TASK DESCRIPTION :: Count the lines below that contain the word "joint" and give only that number.

GIVEN DATA ::
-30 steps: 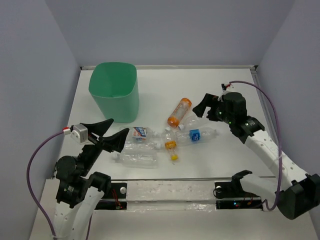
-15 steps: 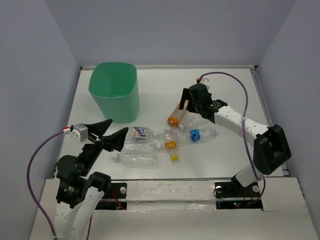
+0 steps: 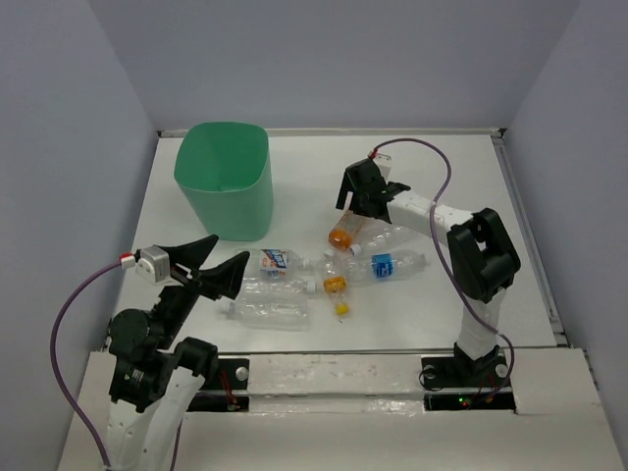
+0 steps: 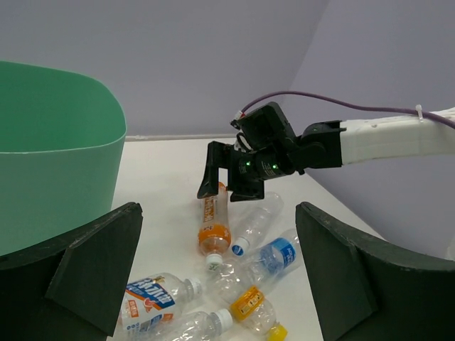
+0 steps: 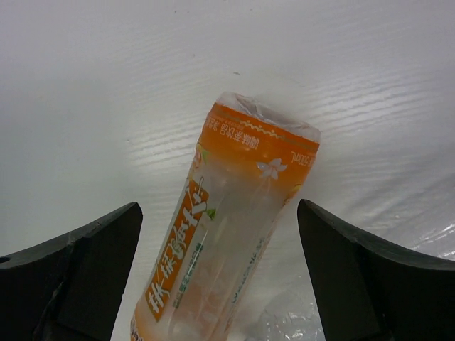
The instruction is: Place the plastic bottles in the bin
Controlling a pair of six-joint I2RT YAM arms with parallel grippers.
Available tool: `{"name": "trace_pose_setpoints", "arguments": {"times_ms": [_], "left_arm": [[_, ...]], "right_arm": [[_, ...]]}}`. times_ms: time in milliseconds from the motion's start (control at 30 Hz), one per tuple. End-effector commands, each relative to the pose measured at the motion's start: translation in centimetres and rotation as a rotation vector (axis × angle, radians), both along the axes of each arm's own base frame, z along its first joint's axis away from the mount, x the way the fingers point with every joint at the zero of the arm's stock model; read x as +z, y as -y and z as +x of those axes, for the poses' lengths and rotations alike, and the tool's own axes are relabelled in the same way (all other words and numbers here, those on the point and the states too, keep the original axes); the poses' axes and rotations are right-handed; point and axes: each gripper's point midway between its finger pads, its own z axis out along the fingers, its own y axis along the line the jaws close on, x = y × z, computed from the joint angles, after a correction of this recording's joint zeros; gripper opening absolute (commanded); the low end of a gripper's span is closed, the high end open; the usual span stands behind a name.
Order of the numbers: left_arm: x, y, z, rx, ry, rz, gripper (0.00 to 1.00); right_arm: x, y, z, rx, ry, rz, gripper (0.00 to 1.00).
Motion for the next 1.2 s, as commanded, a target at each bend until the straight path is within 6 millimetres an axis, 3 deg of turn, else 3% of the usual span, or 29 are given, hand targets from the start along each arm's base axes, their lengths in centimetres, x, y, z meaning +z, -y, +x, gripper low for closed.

TASK RESPONSE :: 2